Aim of the exercise: Here is the listing. Report each line in it that contains the string "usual".

● ● ● ● ● ● ●

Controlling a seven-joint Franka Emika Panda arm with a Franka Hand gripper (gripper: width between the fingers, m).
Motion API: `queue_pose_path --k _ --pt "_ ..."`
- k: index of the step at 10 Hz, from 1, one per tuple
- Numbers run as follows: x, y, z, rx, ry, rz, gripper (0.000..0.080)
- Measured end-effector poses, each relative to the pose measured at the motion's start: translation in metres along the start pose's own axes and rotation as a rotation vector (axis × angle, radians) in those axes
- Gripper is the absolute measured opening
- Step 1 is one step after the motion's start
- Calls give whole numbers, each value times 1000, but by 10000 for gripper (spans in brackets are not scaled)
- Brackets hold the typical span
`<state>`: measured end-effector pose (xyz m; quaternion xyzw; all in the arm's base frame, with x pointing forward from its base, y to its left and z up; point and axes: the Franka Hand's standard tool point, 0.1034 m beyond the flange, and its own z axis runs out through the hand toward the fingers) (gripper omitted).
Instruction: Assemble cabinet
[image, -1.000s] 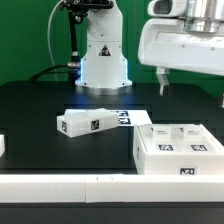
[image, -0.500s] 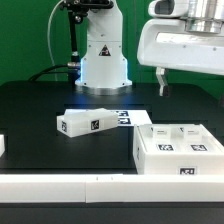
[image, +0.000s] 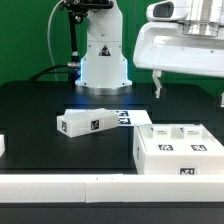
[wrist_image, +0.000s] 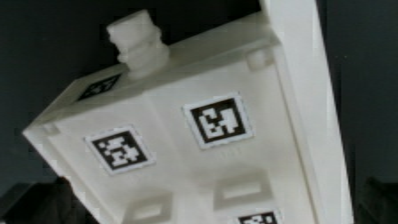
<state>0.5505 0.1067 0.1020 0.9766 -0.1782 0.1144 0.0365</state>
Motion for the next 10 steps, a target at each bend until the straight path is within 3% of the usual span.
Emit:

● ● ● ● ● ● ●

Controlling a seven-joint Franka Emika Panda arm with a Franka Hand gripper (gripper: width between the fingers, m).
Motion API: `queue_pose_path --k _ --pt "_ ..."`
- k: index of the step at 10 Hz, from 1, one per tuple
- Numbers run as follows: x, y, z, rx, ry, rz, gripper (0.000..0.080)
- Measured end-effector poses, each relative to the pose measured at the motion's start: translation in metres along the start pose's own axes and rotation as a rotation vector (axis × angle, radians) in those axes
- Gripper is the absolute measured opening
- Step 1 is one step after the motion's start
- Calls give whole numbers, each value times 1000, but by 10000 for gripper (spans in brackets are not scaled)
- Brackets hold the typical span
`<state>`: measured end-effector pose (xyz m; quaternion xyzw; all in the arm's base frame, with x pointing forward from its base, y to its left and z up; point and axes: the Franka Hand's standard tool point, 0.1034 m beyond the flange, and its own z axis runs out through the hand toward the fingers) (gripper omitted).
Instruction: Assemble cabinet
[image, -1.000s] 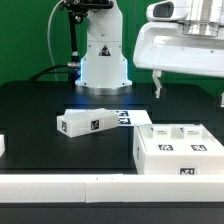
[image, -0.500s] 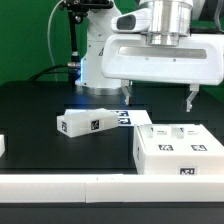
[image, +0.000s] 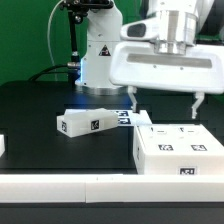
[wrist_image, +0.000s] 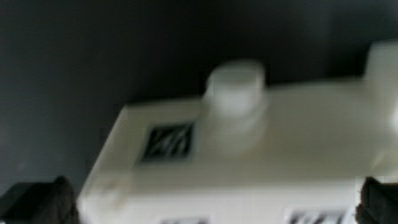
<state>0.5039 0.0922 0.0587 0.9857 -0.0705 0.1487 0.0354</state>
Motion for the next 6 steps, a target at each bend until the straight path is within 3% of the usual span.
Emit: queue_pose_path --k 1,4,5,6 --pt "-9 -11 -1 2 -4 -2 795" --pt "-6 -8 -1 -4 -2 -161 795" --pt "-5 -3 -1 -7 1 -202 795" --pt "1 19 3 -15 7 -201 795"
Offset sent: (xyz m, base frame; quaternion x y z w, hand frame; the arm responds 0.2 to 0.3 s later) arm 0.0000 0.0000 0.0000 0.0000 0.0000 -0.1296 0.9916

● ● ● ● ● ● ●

Answer for this exercise:
Motion for the next 10 steps, a target at each bend until the straight path is within 3% of the usual span.
Motion for the next 6 steps, a target at each bend until the straight path is within 3% of the usual span.

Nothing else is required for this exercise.